How AlphaFold helps scientists engineer more heat-tolerant crops

-


Scientists are using AlphaFold of their research to strengthen an enzyme that’s vital to photosynthesis, paving the way in which for more heat-tolerant crops.

As global warming accompanies more droughts and heatwaves, harvests of some staple crops are shrinking. But less visible is what is going on inside these plants, where high heat can break down the molecular machinery that keeps them alive.

At the center of that machinery lies a sun-powered process that supports virtually all life on Earth: photosynthesis. Plants use photosynthesis to supply the glucose that fuels their growth via an intricate choreography of enzymes inside plant cells. As global temperatures rise, that choreography can falter.

Berkley Walker, an associate professor at Michigan State University, spends his days eager about how one can keep that choreography in step. “Nature already holds the blueprints for a lot of enzymes that may handle heat,” he says. “Our job is to learn from those examples and construct that very same resilience into the crops we rely upon.”

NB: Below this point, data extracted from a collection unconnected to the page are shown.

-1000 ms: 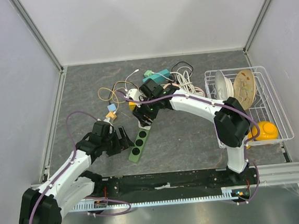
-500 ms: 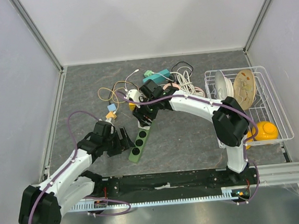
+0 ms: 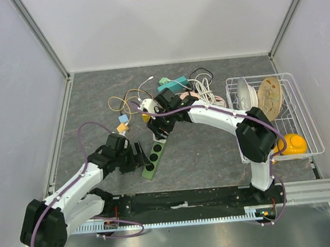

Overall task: Insert the plug
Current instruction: Insert the plug into the socket.

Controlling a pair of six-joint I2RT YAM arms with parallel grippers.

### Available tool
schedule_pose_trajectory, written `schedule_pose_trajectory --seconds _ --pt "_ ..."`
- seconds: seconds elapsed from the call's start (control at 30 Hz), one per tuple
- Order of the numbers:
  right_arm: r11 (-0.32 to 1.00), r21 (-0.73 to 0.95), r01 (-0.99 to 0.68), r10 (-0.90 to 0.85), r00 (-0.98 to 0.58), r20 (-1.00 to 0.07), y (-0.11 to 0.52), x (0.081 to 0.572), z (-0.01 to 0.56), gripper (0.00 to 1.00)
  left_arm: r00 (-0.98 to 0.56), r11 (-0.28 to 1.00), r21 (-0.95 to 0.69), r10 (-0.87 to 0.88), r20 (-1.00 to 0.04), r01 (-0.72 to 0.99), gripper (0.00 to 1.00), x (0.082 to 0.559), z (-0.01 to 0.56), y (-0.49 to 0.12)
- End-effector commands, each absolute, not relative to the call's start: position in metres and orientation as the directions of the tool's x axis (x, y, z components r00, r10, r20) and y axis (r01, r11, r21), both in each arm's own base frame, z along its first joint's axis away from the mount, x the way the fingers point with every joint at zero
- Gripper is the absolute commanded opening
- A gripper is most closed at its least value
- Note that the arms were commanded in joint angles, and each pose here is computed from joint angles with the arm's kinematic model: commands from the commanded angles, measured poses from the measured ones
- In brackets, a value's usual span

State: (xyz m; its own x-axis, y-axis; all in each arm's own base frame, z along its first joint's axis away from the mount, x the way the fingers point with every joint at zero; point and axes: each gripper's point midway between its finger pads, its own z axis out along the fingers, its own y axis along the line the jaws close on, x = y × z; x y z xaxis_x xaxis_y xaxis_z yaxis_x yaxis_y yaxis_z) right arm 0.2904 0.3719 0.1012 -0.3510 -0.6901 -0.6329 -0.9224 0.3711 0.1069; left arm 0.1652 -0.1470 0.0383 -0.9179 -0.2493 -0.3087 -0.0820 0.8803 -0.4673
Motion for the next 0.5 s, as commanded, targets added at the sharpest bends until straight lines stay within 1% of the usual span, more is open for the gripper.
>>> schedule_pose_trajectory --seconds 0.0,0.13,0.47 --pt "0.372 0.076 -0.925 -0.652 -0.319 -0.688 0.371 0.292 0.133 0.0 -0.917 0.873 -0.485 -0.231 -0.325 -0.048 0.9 0.169 0.043 -0.154" --pt "0.379 0.069 -0.923 -0.652 -0.32 -0.687 0.369 0.293 0.133 0.0 -0.921 0.88 -0.472 -0.221 -0.322 -0.046 0.9 0.167 0.04 -0.155" --pt "0.38 0.102 -0.919 -0.666 -0.349 -0.659 0.366 0.285 0.107 0.0 -0.926 0.891 -0.453 -0.205 -0.317 -0.042 0.9 0.164 0.035 -0.155"
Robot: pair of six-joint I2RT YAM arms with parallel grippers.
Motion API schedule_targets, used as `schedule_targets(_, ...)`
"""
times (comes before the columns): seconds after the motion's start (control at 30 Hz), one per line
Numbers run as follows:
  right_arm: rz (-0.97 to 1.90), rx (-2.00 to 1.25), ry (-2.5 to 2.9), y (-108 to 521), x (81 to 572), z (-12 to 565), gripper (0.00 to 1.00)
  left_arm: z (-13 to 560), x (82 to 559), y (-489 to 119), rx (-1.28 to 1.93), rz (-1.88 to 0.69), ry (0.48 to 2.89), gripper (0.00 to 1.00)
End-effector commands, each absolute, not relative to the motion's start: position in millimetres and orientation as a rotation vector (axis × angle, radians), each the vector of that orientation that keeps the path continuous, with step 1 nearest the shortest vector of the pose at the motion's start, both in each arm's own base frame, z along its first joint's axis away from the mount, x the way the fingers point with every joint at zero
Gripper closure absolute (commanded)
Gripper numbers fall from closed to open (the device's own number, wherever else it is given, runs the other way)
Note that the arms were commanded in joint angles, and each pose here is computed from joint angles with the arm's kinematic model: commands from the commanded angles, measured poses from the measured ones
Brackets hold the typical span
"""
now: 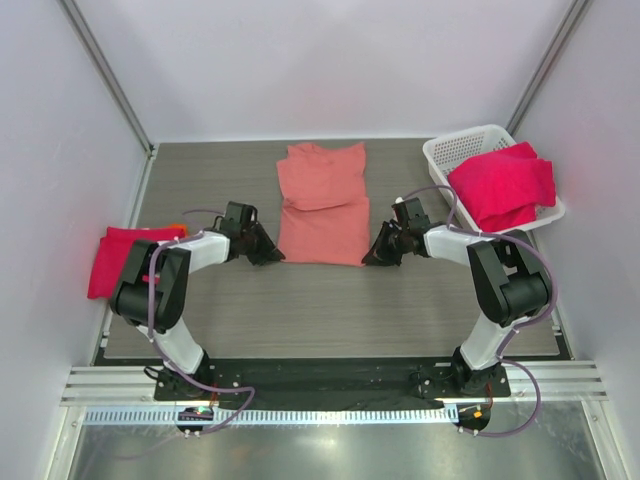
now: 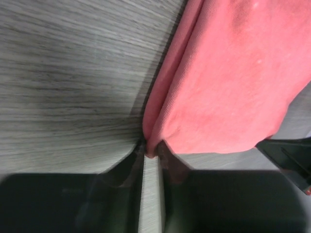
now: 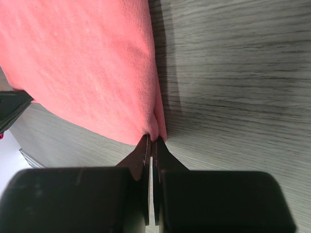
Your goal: Fold and stack the t-shirts
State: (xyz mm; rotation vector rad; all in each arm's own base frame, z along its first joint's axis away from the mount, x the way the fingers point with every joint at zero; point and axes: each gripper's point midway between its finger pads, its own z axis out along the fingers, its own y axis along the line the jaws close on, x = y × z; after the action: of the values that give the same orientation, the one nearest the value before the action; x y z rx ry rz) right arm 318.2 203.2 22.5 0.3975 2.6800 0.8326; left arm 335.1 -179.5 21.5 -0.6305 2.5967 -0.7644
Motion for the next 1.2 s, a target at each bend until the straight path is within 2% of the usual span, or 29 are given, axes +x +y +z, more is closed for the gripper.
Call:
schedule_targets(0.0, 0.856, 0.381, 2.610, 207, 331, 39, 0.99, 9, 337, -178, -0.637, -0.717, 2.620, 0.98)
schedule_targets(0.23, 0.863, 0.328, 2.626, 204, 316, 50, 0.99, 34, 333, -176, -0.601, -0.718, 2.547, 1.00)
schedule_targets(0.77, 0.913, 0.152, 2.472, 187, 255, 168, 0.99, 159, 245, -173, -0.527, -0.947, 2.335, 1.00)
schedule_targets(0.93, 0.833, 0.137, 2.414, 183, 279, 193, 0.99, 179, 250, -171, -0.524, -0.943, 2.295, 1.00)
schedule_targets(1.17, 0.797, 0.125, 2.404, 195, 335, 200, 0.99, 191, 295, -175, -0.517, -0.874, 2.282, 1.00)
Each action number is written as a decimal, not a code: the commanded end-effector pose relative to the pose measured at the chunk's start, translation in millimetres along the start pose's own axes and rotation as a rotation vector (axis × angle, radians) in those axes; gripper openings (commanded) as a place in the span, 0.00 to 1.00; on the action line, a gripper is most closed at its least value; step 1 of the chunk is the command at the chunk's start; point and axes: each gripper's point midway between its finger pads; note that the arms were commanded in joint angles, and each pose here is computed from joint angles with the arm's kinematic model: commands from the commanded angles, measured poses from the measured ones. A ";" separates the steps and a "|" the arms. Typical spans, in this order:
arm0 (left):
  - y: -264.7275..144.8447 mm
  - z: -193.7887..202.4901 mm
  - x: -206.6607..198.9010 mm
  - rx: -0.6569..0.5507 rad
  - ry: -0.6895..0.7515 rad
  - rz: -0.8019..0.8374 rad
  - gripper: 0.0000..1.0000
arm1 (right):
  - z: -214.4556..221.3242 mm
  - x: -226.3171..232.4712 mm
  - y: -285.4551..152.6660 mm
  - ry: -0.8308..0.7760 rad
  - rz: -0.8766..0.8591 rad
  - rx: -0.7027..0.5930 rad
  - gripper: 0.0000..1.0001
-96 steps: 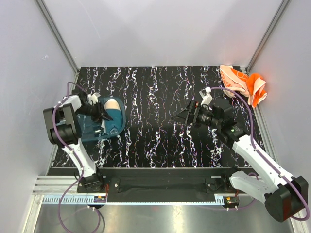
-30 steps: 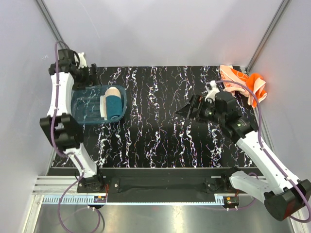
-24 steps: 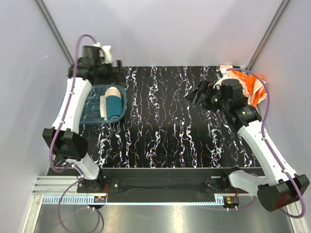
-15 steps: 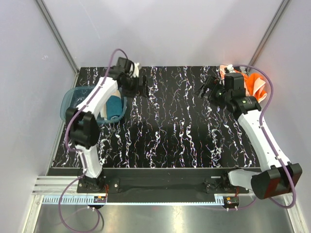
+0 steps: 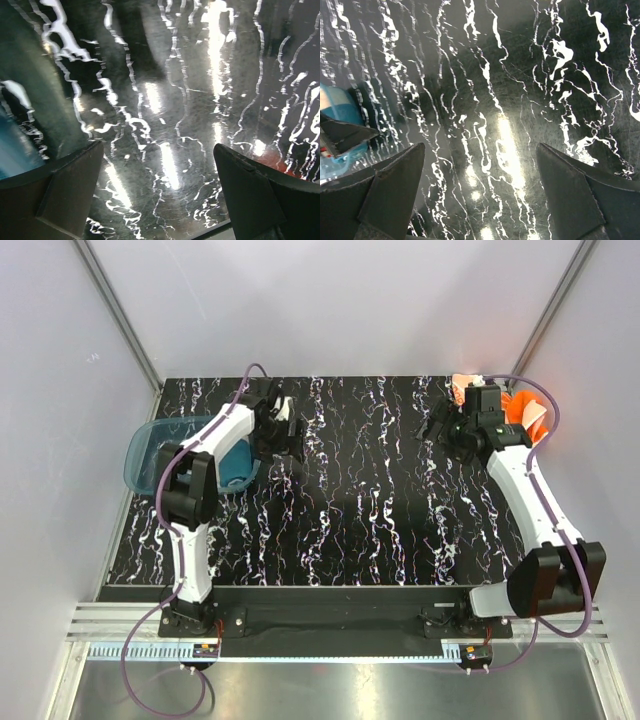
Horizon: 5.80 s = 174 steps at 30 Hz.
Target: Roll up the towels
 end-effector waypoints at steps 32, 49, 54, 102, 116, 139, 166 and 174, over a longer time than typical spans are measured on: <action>-56.4 14.1 -25.5 -0.127 0.127 0.079 0.99 | -163.1 -185.2 160.6 0.020 0.756 -0.096 0.91; -70.7 9.6 -30.0 -0.207 0.164 0.077 0.99 | 2.4 5.3 131.5 0.231 0.027 0.166 0.00; -76.1 12.1 -34.5 -0.226 0.166 0.083 0.99 | 55.2 108.1 93.8 0.172 -0.218 0.265 0.25; 15.6 -94.1 -116.4 -0.314 0.027 0.330 0.99 | 244.5 3.3 10.9 -0.296 0.229 0.431 0.74; 7.2 -62.6 -90.9 -0.295 0.013 0.328 0.99 | 272.5 -29.8 43.2 -0.410 0.414 0.450 0.50; -64.1 -29.1 -74.3 -0.413 0.059 0.159 0.99 | -8.2 -34.2 -170.6 -0.167 0.452 -0.313 0.00; 61.9 34.0 -79.4 -0.153 0.081 0.083 0.50 | 14.4 -28.1 -116.3 -0.127 0.325 -0.199 0.00; -4.6 2.2 -85.9 -0.231 0.184 -0.005 0.00 | -28.5 -9.0 -147.4 -0.094 0.273 -0.314 0.00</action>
Point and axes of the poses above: each gripper's point midway between its finger pads, its own y axis out along the fingers, its own x axis along the line the jaws close on, z = x × y, and after that the axes turned 3 degrees about y, right-handed
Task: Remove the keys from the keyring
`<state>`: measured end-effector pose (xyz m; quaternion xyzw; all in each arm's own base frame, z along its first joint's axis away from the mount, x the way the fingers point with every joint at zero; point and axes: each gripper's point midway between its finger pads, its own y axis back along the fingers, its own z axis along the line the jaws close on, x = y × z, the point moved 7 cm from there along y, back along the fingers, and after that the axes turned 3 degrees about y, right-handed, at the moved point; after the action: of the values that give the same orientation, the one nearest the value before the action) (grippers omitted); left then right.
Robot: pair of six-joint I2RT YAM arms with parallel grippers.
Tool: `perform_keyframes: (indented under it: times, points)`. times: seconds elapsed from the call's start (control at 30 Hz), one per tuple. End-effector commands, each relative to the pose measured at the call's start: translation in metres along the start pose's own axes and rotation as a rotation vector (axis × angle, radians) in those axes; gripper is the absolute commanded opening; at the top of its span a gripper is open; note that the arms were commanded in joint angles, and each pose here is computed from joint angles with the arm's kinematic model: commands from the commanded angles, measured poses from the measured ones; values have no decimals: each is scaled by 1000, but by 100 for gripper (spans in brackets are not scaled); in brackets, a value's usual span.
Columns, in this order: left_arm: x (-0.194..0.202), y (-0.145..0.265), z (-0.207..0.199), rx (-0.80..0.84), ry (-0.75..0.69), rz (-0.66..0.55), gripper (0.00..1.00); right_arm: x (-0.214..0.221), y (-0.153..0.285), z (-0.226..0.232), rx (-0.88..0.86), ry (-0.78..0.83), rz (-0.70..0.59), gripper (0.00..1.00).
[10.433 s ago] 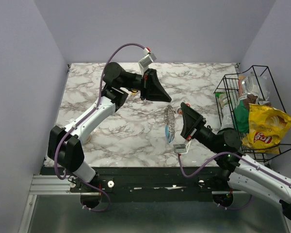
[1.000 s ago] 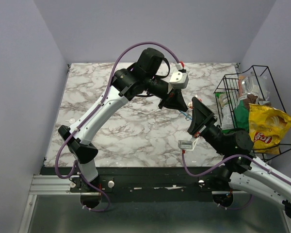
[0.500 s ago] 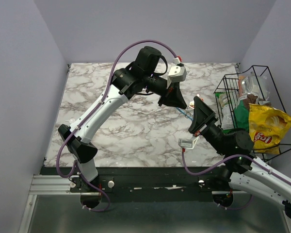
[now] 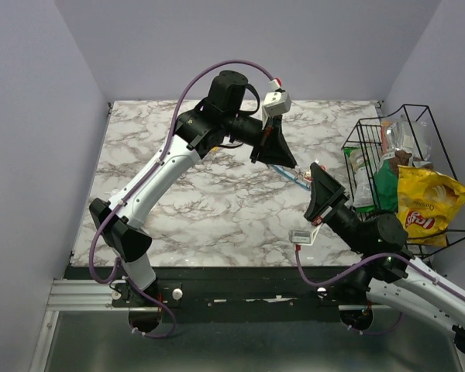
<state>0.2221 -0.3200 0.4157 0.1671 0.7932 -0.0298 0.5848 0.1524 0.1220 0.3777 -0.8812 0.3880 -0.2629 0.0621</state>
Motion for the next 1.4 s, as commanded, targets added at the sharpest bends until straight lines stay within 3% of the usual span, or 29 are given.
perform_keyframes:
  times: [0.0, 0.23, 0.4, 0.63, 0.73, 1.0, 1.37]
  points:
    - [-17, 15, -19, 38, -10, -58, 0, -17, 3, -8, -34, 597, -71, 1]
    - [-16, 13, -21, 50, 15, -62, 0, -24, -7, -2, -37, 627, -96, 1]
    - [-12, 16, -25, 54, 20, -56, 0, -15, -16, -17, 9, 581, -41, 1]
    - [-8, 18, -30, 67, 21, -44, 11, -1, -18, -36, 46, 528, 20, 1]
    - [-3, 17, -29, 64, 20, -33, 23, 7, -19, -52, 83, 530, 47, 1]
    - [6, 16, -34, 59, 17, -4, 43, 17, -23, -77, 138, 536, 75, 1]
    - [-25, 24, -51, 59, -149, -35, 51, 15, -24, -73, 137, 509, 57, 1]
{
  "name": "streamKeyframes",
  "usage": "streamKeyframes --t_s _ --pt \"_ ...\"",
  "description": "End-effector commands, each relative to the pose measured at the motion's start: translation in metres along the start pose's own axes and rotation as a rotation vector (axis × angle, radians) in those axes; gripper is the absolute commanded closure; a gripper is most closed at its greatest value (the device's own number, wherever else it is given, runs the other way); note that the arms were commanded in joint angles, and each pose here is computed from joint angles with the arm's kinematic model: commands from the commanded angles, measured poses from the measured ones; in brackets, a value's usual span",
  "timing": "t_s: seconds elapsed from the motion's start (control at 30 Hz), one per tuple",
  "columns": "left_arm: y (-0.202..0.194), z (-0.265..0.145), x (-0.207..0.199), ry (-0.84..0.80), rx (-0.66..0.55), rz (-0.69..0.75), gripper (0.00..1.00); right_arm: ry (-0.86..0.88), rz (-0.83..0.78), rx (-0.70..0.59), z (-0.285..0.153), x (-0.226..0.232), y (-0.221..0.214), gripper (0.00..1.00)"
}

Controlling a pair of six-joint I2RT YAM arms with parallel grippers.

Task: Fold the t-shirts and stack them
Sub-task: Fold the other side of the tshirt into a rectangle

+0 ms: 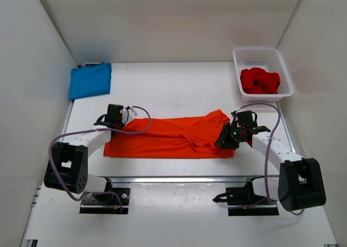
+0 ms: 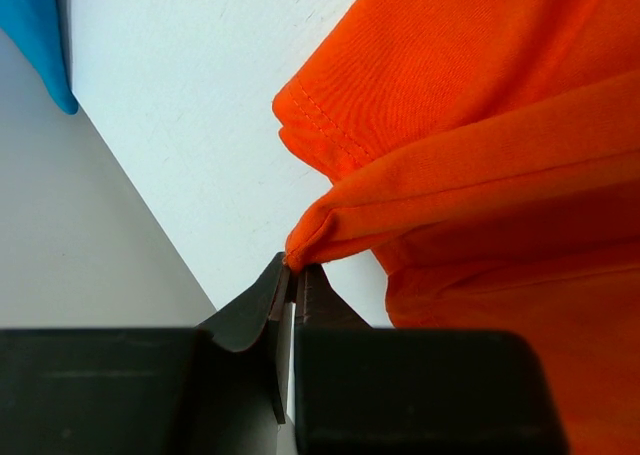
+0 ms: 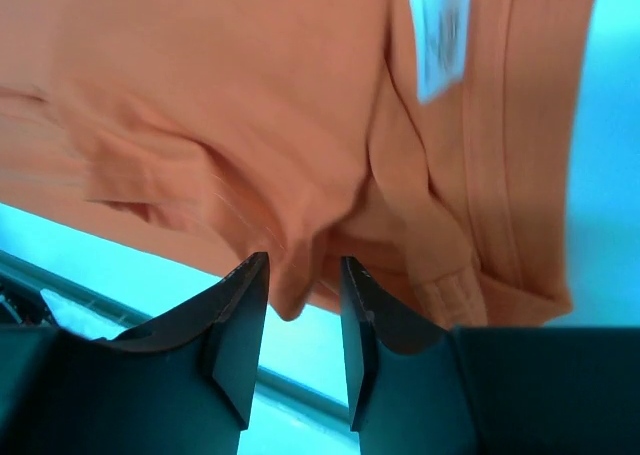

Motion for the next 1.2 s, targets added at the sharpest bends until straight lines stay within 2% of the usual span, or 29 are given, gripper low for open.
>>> streamKeyframes --t_s 0.0,0.1,0.37,0.57,0.67,0.77,0.93,1.17 --pt "0.007 -0.002 0.006 0.024 -0.016 -0.006 0.94 -0.013 0.057 0.057 0.001 0.007 -0.004 0.68" --pt "0.007 -0.002 0.006 0.026 -0.018 -0.021 0.94 -0.045 0.086 0.070 0.000 0.000 -0.007 0.68" --pt "0.009 -0.001 0.007 0.021 -0.025 -0.032 0.94 0.026 0.094 0.073 0.010 0.009 0.000 0.67" --pt "0.016 -0.001 0.012 0.045 -0.047 -0.038 0.95 0.079 0.091 0.178 0.018 0.013 -0.005 0.78" --pt "0.018 0.001 0.018 0.074 -0.047 -0.059 0.95 0.091 0.086 0.180 0.018 0.014 0.003 1.00" --pt "0.035 0.003 0.032 0.129 -0.086 -0.093 0.99 0.115 0.083 0.091 0.011 0.021 0.034 1.00" --pt "0.069 0.013 0.064 0.219 -0.118 -0.169 1.00 0.177 0.027 -0.109 -0.004 0.040 0.122 1.00" --pt "0.113 0.026 0.109 0.386 -0.162 -0.271 1.00 0.228 -0.025 -0.250 -0.003 0.055 0.215 1.00"
Point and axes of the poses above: each gripper's point midway between its finger pads, its own z axis out along the fingers, its own x axis along the line the jaws close on, y = z × x, the point moved 4 cm from there along -z, back along the fingers, and after that the axes turned 5 degrees about -z, right-handed, at the moved point
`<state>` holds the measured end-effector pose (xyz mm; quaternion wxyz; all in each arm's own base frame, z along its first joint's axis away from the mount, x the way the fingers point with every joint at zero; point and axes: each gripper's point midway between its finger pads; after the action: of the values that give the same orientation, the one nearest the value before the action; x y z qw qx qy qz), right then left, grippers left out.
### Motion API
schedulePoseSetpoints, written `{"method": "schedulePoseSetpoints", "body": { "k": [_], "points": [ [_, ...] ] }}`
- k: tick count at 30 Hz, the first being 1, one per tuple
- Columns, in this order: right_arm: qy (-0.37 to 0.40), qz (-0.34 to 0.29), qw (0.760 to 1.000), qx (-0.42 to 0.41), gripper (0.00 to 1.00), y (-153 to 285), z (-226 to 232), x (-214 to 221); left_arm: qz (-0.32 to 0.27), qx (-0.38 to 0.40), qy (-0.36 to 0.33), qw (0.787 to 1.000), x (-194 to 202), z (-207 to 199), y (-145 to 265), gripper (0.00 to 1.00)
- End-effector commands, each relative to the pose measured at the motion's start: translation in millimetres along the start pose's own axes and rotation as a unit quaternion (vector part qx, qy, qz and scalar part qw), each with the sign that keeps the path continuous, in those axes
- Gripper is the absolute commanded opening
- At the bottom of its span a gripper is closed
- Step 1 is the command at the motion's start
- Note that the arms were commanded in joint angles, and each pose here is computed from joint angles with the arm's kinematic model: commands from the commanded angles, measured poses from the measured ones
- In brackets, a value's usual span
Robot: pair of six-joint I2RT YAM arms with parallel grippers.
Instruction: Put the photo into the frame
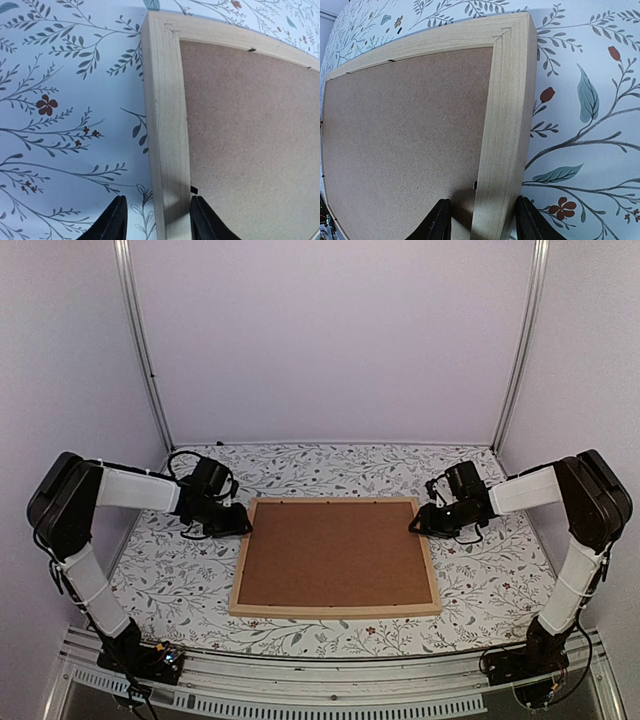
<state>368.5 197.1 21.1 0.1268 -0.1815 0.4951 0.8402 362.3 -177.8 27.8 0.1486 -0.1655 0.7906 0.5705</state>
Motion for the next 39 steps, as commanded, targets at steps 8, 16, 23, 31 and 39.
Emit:
{"method": "schedulePoseSetpoints", "body": {
  "k": [8,16,23,31,39],
  "points": [
    [-0.011,0.086,0.996,0.023,0.45,-14.9,-15.0,54.9,0.000,-0.007,0.010,1.000,-2.5,9.2,-11.1,0.45],
    [-0.011,0.086,0.996,0.021,0.45,-15.6,-14.5,54.4,0.012,-0.020,0.008,1.000,4.7,16.0,-19.3,0.45],
    [-0.011,0.087,0.996,0.022,0.45,-15.6,-14.7,54.8,0.025,-0.045,-0.003,0.999,13.2,22.2,-26.2,0.45],
    [-0.013,0.089,0.996,0.022,0.45,-16.9,-15.6,57.4,0.051,-0.085,-0.024,0.995,27.1,29.0,-38.8,0.45],
    [-0.014,0.092,0.995,0.022,0.45,-18.3,-17.2,60.2,0.024,-0.060,-0.028,0.998,14.8,14.4,-23.2,0.48]
  ]
}}
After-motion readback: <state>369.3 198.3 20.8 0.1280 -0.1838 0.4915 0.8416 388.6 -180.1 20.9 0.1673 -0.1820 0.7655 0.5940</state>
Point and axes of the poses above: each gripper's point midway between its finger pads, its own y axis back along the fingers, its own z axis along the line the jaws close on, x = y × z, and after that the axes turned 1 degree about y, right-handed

Walker’s lab focuses on a significant enzyme in photosynthesis called glycerate kinase (GLYK), an enzyme that helps plants recycle carbon during photosynthesis.One hypothesis is that, if it gets too hot, GLYK stops working, and photosynthesis fails.

Walker’s team set out to know why. Since the structure of GLYK has never been determined experimentally, they turned to AlphaFold to predict its 3D shape, not only in plants but additionally in a heat-loving algae that thrives in volcanic hot springs. By taking AlphaFold’s predicted shapes and plugging them into sophisticated molecular simulations, the researchers could watch as these enzymes flexed and twisted because the temperature rose.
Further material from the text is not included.